Questions
Single Jenkins server is overloaded. Design a distributed build architecture with dynamic agents.
The Scenario
Your Jenkins master server is struggling:
Jenkins System Metrics:
- CPU: 95% (constant)
- Memory: 14GB / 16GB
- Build Queue: 47 builds waiting
- Average Wait Time: 25 minutes
- Executor Count: 8 (all busy)
Teams are complaining that builds take forever to start. The single server approach worked when you had 10 developers, but now you have 200. Management wants a solution that scales.
The Challenge
Design a distributed Jenkins architecture with dynamic agents that can handle 500+ concurrent builds while keeping the master server stable and maintaining cost efficiency.
A junior engineer might just add more executors to the master, spin up a few static VMs as permanent agents, or buy a bigger server. These approaches don't scale - more executors on master increases instability, static VMs waste money when idle, and vertical scaling has hard limits.
A senior engineer designs a distributed architecture with the master handling only coordination, implements dynamic agent provisioning using cloud APIs or Kubernetes, sets up agent templates for different workload types, and implements auto-scaling based on queue depth.

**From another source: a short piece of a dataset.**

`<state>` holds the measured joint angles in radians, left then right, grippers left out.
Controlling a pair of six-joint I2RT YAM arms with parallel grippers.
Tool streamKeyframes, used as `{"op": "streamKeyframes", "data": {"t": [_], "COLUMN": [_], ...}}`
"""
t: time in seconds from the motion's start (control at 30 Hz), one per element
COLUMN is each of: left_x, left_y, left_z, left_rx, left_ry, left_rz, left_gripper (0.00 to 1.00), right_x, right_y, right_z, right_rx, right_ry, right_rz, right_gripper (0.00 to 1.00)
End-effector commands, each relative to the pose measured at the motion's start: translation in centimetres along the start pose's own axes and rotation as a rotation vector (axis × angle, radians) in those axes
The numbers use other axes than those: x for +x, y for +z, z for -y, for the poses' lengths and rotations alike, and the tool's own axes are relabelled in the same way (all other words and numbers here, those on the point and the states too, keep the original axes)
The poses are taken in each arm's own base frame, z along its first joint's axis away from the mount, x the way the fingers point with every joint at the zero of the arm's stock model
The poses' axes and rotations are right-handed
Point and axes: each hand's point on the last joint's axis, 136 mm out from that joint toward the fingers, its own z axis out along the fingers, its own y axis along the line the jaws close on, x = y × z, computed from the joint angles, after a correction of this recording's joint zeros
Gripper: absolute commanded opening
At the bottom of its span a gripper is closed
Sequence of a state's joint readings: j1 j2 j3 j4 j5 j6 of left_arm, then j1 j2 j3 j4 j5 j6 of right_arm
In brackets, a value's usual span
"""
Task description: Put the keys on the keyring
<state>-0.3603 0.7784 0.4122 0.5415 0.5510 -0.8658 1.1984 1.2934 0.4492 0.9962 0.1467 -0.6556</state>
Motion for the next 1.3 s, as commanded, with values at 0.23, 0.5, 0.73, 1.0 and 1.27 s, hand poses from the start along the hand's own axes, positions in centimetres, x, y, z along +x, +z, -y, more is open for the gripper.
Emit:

Step 1: Architect the Distributed System
┌─────────────────────────────────────────────────────────────────────┐
│ Jenkins Distributed Architecture │
├─────────────────────────────────────────────────────────────────────┤
│ │
│ ┌─────────────┐ │
│ │ Jenkins │ - No builds on master (executors = 0) │
│ │ Master │ - Manages jobs, credentials, plugins │
│ │ │ - HA with standby or Kubernetes deployment │
│ └──────┬──────┘ │
│ │ │
│ │ JNLP/SSH │
│ │ │
│ ┌──────┴──────────────────────────────────────────────────────┐ │
│ │ Agent Provisioners │ │
│ ├──────────────┬──────────────┬──────────────┬────────────────┤ │
│ │ Kubernetes │ EC2/GCP │ Docker │ Static Agents │ │
│ │ Plugin │ Plugin │ Plugin │ (Permanent) │ │
│ └──────┬───────┴──────┬───────┴──────┬───────┴────────┬───────┘ │
│ │ │ │ │ │
│ ┌──────┴──────┐ ┌─────┴─────┐ ┌──────┴──────┐ ┌───────┴───────┐ │
│ │ K8s Pods │ │ EC2 │ │ Docker │ │ Bare Metal │ │
│ │ (ephemeral) │ │ Instances │ │ Containers │ │ Servers │ │
│ └─────────────┘ └───────────┘ └─────────────┘ └───────────────┘ │
│ │
└─────────────────────────────────────────────────────────────────────┘Step 2: Configure Master for Coordination Only
// Configure via JCasC (jenkins.yaml)
jenkins:
numExecutors: 0 # No builds on master
mode: EXCLUSIVE
nodes:
- permanent:
name: "static-agent-01"
remoteFS: "/var/jenkins"
launcher:
ssh:
host: "agent-01.company.com"
credentialsId: "jenkins-ssh-key"
sshHostKeyVerificationStrategy: "knownHostsFileKeyVerificationStrategy"
nodeProperties:
- toolLocation:
locations:
- key: "maven"
home: "/opt/maven"
clouds:
- kubernetes:
name: "kubernetes"
serverUrl: "https://kubernetes.default"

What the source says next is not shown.